RSTLNE — Why This Exists
It started in a very ordinary way.
I was sending my Wordle status to a friend — one of my Wordle buddies — and after I hit send, I caught myself thinking, I really like this game. I’m glad I found it. That thought spiraled into word games more broadly, and eventually landed on Wheel of Fortune. Not the whole show — the final round. The timer. The anticipation. The limited letters. The moment where you either see it… or you don’t.
I started wondering what it would look like to capture that feeling in something smaller. Something quick. Something interactive. A game that carries the simplicity and shareability of Wordle, but feels different — familiar without being a clone.
I didn’t know where to begin yet. I just knew the feeling I was chasing.
I also knew what I didn’t want.
I didn’t want a game that traps you. No streak anxiety. No loyalty mechanics. No “click forty things a day or lose progress” design. I didn’t want to hold anyone hostage in the name of engagement. If you want to play, play. If you don’t, that’s fine too.
Play should be permission — not obligation.
I wanted something you could enjoy, share with a friend, put down, and come back to whenever you felt like it. Not a habit to maintain.
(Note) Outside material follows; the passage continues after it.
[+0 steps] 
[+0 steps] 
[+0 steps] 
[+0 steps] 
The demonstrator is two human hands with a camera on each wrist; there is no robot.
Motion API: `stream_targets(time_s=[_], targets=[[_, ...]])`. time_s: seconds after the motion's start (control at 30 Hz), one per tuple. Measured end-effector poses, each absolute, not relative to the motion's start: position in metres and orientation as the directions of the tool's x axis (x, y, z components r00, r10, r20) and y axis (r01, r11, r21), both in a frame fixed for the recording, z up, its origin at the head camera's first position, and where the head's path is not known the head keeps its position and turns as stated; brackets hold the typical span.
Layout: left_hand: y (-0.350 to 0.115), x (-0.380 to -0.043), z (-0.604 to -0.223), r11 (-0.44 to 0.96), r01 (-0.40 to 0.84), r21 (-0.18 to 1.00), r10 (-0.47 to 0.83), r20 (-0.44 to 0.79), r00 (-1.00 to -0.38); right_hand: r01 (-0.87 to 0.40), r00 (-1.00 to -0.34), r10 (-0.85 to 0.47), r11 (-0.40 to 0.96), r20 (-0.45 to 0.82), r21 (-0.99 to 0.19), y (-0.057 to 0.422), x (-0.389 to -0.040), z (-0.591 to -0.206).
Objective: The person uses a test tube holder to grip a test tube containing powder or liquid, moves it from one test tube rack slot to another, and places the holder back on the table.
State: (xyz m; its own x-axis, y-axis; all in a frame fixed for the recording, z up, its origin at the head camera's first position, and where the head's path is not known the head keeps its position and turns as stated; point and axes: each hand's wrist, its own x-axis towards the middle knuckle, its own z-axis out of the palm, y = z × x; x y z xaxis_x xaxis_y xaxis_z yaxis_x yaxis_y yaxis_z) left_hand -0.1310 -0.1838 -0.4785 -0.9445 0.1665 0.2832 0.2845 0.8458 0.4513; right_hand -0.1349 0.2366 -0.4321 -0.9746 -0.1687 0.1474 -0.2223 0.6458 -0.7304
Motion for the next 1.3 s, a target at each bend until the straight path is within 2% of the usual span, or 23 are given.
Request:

Just a little pocket of fun, sitting there if you’re curious.
How It Took Shape
I’ll be honest — I’m the toughest critic of the game I made.
If it didn’t work for me, it didn’t work at all.
That became the filter for everything. I wasn’t building this for an abstract audience. I was building something I would actually want to play — during a commercial break, across from a partner to see who solves it faster, or just because I’ve always loved games like Hangman and word puzzles that get straight to the point.
Once it passed that test, sharing it with other humans felt natural.
With that in mind, I started talking through what would make the game feel right. What would make it fair. What would make it replayable without being exhausting. What would make it challenging without turning it into a measure of how smart you are.
That’s where the real shaping happened.
Not in code, but in judgment calls.
I cared a lot about how the game felt. Whether something was too niche. Too easy. Too obscure. Too obvious. I wanted the challenge to come from speed and pattern recognition, not from trivia depth or insider knowledge.
The goal wasn’t to impress anyone. It was to make something genuinely playable.
As the puzzles started coming together, the systems followed. Practice exists for a reason. It’s untimed. It’s forgiving. It’s a sandbox — both for players learning the mechanics and for me doing quality control. It’s where puzzles live before they’re ready. It’s where I can slow down, validate ideas, and adjust without pressure.
Practice isn’t an afterthought. It’s part of the process. It’s where the game teaches me what it needs next.
And yes, GPT was part of this — but not as the decision-maker.
It helped me think faster. It helped me test assumptions. It helped me translate ideas into something functional. But it didn’t decide what was fun. It didn’t feel repetition. It didn’t know when something crossed the line from clever into annoying.
That part was still on me.
I don’t come from a coding background. I was a MySpace kid. I knew enough to be dangerous, not enough to build a full game on my own. Somewhere along the way, I learned more about arrays and divs than I ever expected — but the real learning wasn’t technical. It was about iteration. About adjusting. About letting the system evolve instead of forcing it to be perfect on day one.
This is also how a lot of my side projects happen.
An ADHD-fueled curiosity spiral. A question turns into focus. Focus turns into learning. Learning turns into doing. And at some point, the thing gets finished — not endlessly tweaked, not abandoned halfway through.
From the first GPT prompt to this blog post took seven days.
What started as a passing thought turned into something real. Something I can maintain. Something I can grow. And that’s been quietly satisfying in a way I didn’t fully anticipate.
This isn’t a sales pitch. It’s not a tutorial. It’s just a snapshot of how something small came into existence.
If you’re curious, the game is there.
If you play it, I hope you enjoy it.
And if you don’t — that’s okay too.
This is still evolving.
And honestly, that’s the part I like most.